Please restate word for word the lines from the top of the entries through the line that contains "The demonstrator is", and do not include any pictures.

★ ★ ★ ★ ★

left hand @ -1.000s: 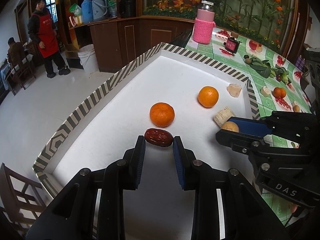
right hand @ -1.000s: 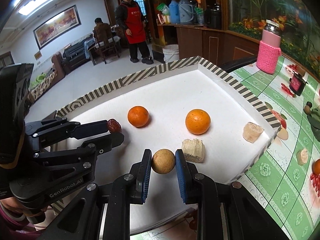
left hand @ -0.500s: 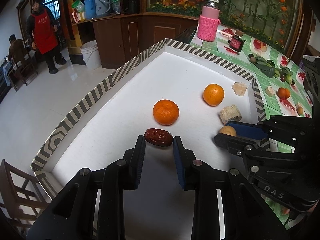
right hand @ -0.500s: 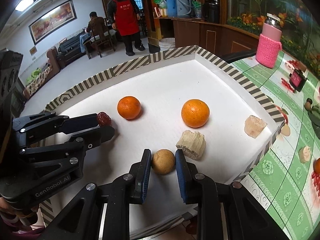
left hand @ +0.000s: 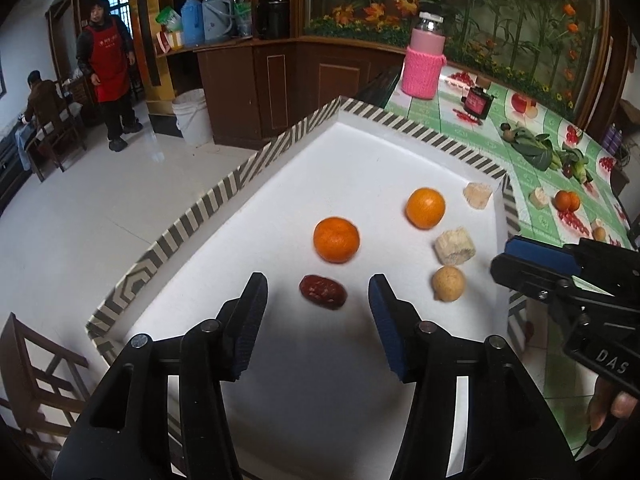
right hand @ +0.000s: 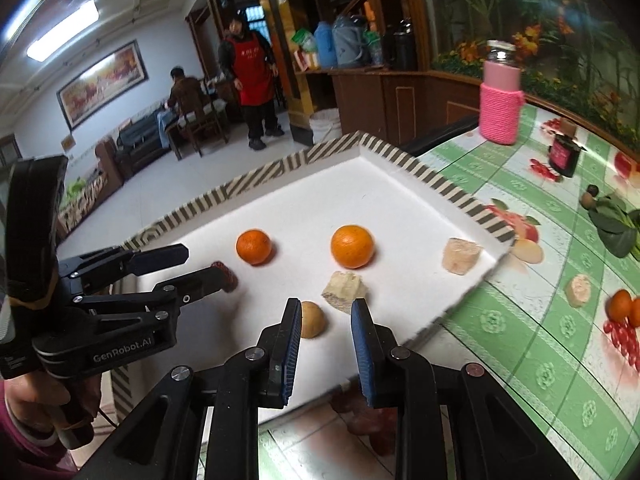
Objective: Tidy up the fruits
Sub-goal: 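Place the red date and longan in the white tray and open both tools, then grasp the pale knobby chunk with the left tool while the right tool grasps a brown round fruit, then carry the chunk and brown fruit over the white tray and open both tools, then grasp the large orange with the left tool while the right tool grasps a tangerine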
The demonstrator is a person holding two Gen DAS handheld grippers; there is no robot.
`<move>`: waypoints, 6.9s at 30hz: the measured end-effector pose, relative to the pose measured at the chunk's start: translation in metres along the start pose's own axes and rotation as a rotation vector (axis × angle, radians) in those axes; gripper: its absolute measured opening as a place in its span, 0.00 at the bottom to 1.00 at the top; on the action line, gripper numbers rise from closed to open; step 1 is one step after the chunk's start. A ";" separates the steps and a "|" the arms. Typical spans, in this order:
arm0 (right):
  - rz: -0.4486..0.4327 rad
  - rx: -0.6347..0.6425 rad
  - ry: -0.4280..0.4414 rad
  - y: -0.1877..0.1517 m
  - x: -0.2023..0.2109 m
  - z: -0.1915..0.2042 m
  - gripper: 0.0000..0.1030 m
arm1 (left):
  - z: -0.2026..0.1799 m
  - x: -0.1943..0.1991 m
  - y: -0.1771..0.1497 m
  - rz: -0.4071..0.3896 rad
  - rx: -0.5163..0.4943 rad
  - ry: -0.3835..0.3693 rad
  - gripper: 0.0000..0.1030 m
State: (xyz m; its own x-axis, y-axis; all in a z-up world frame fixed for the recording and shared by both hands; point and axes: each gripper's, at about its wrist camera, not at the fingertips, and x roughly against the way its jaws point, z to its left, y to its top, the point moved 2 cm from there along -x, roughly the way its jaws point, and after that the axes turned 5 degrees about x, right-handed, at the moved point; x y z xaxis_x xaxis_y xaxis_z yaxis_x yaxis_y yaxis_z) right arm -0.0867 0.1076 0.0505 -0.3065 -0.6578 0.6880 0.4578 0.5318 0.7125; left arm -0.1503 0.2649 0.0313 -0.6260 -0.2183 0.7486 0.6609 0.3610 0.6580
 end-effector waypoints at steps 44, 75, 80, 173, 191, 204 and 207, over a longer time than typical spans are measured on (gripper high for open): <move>-0.002 -0.403 -0.372 -0.122 0.137 -0.233 0.24 | -0.241 -0.018 0.020 0.060 -0.259 -0.289 0.51; -0.002 -0.411 -0.391 -0.104 0.097 -0.299 0.27 | -0.296 -0.125 0.051 0.178 -0.257 -0.205 0.51; -0.005 -0.419 -0.375 -0.105 0.098 -0.300 0.26 | -0.297 -0.129 0.053 0.141 -0.270 -0.213 0.51; 0.127 0.145 0.057 -0.006 -0.043 0.053 0.27 | 0.028 -0.020 0.006 0.019 0.083 0.026 0.52; -0.012 -0.060 -0.017 -0.023 0.030 -0.020 0.27 | -0.028 0.013 0.015 -0.064 0.019 -0.034 0.54; -0.044 -0.213 -0.164 -0.065 0.087 -0.097 0.27 | -0.115 0.013 0.013 -0.066 -0.115 -0.114 0.54; -0.034 -0.245 -0.205 -0.078 0.098 -0.117 0.27 | -0.134 0.009 0.010 -0.056 -0.144 -0.133 0.54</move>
State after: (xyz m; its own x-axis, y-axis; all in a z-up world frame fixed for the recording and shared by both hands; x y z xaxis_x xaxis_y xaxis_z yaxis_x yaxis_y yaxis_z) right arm -0.0552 -0.0606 0.0456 -0.4752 -0.5387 0.6957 0.6242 0.3509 0.6980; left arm -0.0942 0.1451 0.0556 -0.7063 -0.1097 0.6994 0.6697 0.2165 0.7103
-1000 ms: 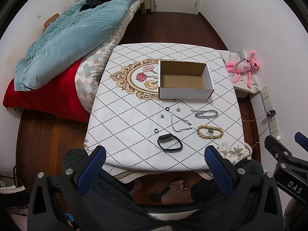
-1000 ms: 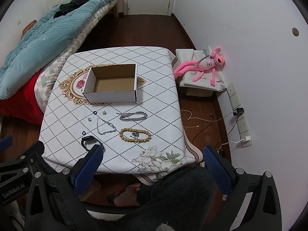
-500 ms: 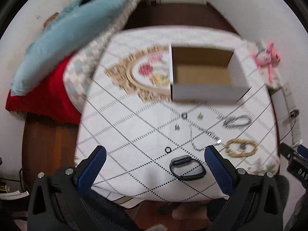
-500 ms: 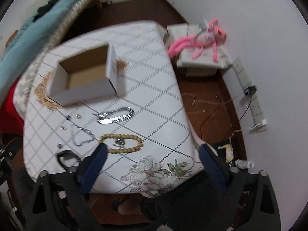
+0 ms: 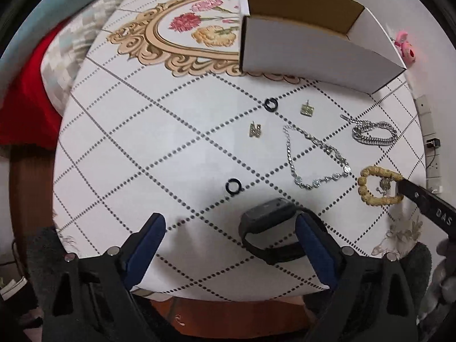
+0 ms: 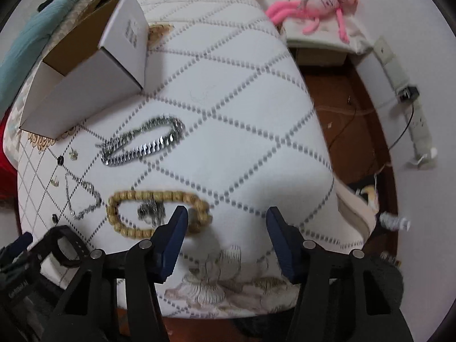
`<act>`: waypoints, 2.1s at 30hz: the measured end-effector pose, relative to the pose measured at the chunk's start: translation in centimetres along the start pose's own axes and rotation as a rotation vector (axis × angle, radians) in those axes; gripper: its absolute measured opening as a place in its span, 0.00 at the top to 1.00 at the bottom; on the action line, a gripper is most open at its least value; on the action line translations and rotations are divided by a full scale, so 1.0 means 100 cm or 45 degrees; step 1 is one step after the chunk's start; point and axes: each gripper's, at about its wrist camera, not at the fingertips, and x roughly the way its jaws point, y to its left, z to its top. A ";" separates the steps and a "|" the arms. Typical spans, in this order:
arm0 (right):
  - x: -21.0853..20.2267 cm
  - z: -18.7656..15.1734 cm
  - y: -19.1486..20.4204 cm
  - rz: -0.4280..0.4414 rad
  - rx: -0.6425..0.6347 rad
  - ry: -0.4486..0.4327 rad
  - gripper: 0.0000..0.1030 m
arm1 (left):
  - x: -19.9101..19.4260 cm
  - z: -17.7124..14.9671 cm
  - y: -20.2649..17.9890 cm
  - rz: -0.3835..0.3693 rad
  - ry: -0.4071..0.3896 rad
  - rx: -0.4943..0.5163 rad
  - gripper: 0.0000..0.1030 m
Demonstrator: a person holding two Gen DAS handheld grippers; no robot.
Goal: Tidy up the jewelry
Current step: 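Grasp the wooden bead bracelet with the right tool while the left tool grasps the black watch, then carry bracelet and watch into the white box and open both tools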
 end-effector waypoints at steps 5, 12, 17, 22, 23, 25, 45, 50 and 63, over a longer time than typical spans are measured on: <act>0.002 0.003 0.008 -0.011 -0.045 -0.016 0.54 | 0.007 -0.008 -0.002 -0.019 -0.010 0.043 0.30; -0.003 -0.003 0.018 -0.055 -0.079 -0.047 0.74 | 0.016 -0.017 -0.005 -0.039 -0.014 0.072 0.85; -0.008 -0.012 0.023 -0.064 -0.101 -0.088 0.91 | 0.013 -0.023 -0.009 -0.018 -0.065 0.093 0.88; -0.013 -0.016 0.025 0.013 -0.087 -0.108 0.91 | -0.003 -0.025 -0.006 -0.018 -0.121 0.109 0.88; -0.015 -0.017 0.027 0.017 -0.090 -0.121 0.91 | -0.006 -0.026 -0.005 -0.020 -0.130 0.108 0.88; -0.020 -0.019 0.029 0.031 -0.087 -0.141 0.91 | -0.013 -0.026 -0.007 -0.023 -0.150 0.113 0.88; -0.142 0.016 0.063 0.210 -0.197 -0.488 0.91 | -0.096 0.064 -0.033 -0.124 -0.350 0.105 0.88; -0.175 0.047 0.073 0.266 -0.225 -0.568 0.91 | -0.109 0.099 -0.034 -0.142 -0.388 0.094 0.88; -0.140 0.147 0.106 0.405 -0.222 -0.431 0.91 | -0.071 0.184 -0.039 -0.189 -0.248 0.102 0.87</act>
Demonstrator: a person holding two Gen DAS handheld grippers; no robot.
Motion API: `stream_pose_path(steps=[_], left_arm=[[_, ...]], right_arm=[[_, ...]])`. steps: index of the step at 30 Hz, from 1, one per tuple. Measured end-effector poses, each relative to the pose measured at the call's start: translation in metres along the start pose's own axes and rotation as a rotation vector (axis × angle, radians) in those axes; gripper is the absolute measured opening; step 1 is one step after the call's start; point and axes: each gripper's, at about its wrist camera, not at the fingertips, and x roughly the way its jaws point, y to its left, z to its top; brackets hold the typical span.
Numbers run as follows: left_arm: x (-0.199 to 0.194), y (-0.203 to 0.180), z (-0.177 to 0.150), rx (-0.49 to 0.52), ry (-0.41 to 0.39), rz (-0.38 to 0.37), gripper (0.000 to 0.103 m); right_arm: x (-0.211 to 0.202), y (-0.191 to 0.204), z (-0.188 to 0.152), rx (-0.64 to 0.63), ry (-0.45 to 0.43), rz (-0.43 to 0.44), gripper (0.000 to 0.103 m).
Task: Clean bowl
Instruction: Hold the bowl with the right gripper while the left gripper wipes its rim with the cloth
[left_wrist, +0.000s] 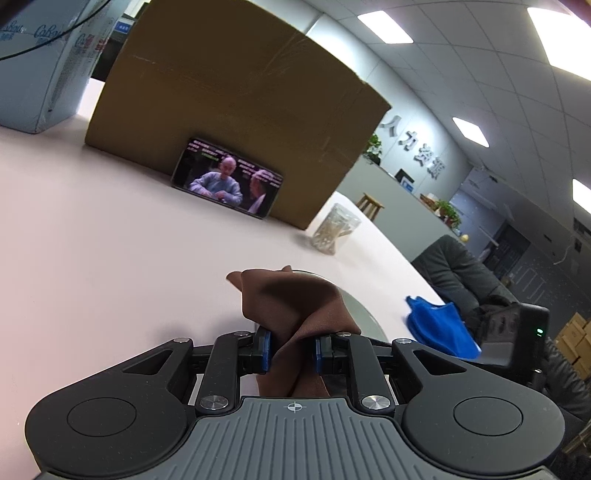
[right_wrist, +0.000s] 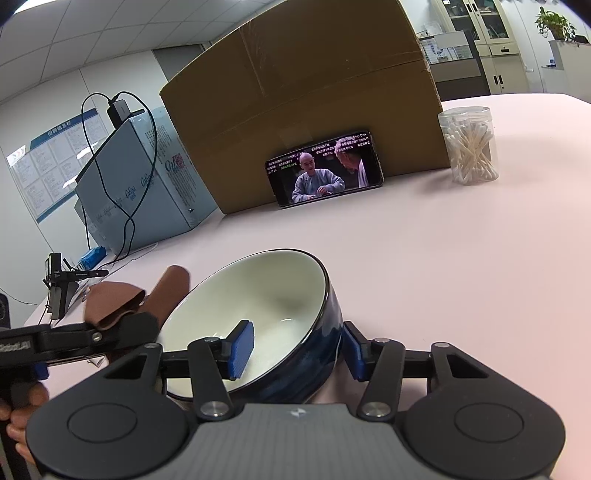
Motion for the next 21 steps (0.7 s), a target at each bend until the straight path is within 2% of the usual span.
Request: stream_pose_path(steps=[5,7,11,17,21], left_arm=[[-0.007,-0.016,-0.010,-0.003,-0.002,0.018,0.018],[-0.003,-0.014,-0.001,-0.004,-0.001,0.020,0.018],[-0.012,-0.020,-0.005,-0.009,-0.003,0.014,0.018],[-0.005,0.003,0.005,-0.036,-0.008,-0.021,0.018],[0.021,0.022,0.026,-0.031,-0.006,-0.015,0.018]], right_arm=[[0.000,0.000,-0.001,0.005,0.001,0.007,0.055],[-0.001,0.000,-0.001,0.009,0.000,0.010,0.055],[-0.001,-0.001,-0.001,0.013,0.000,0.014,0.055],[-0.001,-0.001,-0.002,0.012,-0.001,0.013,0.055],[0.000,0.000,-0.001,0.010,0.000,0.012,0.055]])
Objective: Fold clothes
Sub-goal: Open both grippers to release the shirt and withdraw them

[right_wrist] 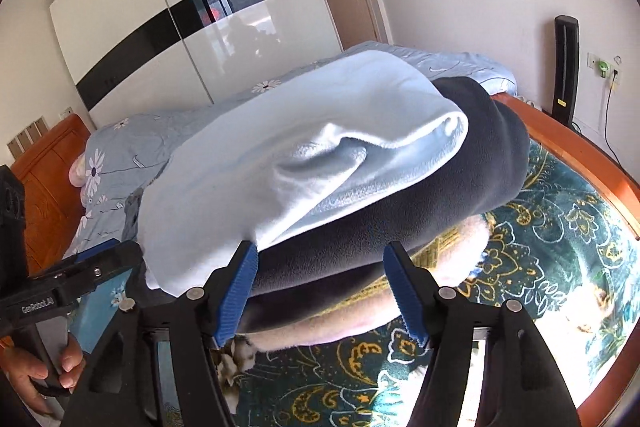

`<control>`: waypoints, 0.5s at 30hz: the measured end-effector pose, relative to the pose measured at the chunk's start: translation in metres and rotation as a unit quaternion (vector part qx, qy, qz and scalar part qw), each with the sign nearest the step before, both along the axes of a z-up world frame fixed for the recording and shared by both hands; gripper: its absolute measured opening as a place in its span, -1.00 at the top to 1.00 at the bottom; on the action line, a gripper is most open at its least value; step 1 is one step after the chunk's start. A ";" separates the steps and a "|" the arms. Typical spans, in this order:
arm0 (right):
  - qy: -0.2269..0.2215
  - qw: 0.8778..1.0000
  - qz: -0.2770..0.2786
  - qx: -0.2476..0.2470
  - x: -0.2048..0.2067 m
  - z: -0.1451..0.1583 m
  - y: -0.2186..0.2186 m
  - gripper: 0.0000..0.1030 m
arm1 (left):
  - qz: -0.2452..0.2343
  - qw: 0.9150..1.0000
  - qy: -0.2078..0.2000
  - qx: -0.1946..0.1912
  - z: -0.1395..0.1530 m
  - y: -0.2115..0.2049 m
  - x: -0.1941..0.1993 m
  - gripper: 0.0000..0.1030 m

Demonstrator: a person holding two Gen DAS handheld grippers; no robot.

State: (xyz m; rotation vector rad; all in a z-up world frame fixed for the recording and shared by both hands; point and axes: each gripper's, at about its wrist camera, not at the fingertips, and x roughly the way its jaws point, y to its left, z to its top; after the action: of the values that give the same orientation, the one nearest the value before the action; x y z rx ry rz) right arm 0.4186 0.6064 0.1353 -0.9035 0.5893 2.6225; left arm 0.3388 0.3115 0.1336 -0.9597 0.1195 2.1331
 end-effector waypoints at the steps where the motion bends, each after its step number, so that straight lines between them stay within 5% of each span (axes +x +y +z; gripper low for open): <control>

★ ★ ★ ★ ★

> Answer below
left hand @ -1.000s: 
right hand @ -1.000s: 
left hand @ -0.500s: 
right hand @ -0.500s: 
left hand @ +0.000s: 
right hand @ +0.000s: 
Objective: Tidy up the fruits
Sub-goal: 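Place the red date and longan in the white tray and open both tools, then grasp the pale knobby chunk with the left tool while the right tool grasps a brown round fruit, then carry the chunk and brown fruit over the white tray and open both tools, then grasp the large orange with the left tool while the right tool grasps a tangerine
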The demonstrator is a person holding two Gen DAS handheld grippers; there is no robot.

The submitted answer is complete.